Milpitas Wash

Milpitas Wash

Milpitas Wash Proposed Wilderness

(Click here to download a Fact Sheet on the Milpitas Wash Proposed Wilderness and click here for a map)

The California Desert Conservation and Recreation Act would designate as wilderness 17,250 acres in the Milpitas Wash near the southern end of Mule Mountains.
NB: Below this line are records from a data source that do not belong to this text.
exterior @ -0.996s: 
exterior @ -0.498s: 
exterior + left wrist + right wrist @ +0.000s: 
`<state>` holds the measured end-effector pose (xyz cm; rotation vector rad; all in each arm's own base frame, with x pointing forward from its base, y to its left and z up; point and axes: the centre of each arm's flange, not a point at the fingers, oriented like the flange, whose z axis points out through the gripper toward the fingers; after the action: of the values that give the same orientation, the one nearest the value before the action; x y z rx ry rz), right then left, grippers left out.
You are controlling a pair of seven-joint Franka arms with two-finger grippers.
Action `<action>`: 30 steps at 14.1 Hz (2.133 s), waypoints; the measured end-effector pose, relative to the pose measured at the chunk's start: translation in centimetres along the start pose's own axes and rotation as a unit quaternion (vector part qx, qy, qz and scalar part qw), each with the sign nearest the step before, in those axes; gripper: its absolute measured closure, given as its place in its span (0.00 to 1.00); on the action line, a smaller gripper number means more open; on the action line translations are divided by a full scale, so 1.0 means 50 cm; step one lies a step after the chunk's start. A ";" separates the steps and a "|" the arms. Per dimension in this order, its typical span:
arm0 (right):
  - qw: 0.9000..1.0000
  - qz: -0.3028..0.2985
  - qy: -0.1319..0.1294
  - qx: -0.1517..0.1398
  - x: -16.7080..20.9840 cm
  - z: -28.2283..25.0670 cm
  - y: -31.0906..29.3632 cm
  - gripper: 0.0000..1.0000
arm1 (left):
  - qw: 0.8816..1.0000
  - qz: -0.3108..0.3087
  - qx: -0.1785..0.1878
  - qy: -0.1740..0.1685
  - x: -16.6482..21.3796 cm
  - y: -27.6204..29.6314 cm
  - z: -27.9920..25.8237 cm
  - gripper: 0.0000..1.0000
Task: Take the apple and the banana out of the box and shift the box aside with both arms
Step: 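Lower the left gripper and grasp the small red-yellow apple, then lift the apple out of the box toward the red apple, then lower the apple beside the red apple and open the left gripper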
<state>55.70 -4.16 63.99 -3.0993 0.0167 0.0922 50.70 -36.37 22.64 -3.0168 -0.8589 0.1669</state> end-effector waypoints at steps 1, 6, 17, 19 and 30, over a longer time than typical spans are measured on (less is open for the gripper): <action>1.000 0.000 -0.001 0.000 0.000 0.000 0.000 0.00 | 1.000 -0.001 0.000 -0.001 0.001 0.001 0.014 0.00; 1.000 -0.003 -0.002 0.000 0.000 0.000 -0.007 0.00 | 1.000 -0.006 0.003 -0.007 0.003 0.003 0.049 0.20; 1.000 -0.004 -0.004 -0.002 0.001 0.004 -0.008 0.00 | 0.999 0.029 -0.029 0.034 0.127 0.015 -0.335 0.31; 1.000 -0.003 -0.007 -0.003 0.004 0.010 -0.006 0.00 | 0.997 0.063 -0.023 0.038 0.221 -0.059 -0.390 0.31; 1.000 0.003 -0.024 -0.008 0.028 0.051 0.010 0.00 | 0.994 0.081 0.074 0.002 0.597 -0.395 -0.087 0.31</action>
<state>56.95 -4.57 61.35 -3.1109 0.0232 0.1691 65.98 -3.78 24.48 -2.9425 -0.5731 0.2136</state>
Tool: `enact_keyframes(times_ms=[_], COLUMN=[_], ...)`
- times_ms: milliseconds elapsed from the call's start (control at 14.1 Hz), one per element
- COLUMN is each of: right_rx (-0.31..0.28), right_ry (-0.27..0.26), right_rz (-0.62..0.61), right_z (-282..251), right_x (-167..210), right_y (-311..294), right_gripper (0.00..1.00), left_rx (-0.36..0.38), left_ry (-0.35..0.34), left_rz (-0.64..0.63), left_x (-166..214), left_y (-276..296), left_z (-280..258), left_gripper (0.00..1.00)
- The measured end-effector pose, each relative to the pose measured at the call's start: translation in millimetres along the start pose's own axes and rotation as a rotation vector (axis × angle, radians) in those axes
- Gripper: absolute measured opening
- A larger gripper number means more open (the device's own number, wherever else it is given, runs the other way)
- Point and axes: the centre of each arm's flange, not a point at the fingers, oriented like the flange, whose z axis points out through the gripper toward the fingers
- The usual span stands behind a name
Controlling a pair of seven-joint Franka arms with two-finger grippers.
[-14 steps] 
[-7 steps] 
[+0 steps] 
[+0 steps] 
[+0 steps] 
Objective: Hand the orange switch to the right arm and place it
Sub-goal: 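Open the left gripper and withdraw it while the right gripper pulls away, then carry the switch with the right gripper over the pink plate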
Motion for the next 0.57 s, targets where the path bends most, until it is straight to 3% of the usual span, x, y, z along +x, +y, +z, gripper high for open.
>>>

The Milpitas Wash proposed wilderness contains desert mountain foothills and wash and floodplain habitats.

The Milpitas Wash region supports the largest Sonoran Desert woodland in North America. There is an abundance of old-growth trees – with most standing over 15 feet – that gives the area a lushness rarely found in the desert. Trees include mesquites, creosote, acacias, palo verdes, ironwoods and desert willows. Native Americans used creosote bush as a sunscreen and potent antioxidant for the treatment of blood poisoning and hepatic diseases.

The Milpitas Wash provides critical habitat for the desert tortoise, mountain lion, long-eared owl, leaf nose bat, Merriam and desert kangaroo rat, long tail and little pocket mice, Bullock’s and hooded orioles, towhees, white-crowned sparrow, Brewer’s sparrow, warbler, black-headed grosbeak, diamondback rattler and the endangered gila woodpecker.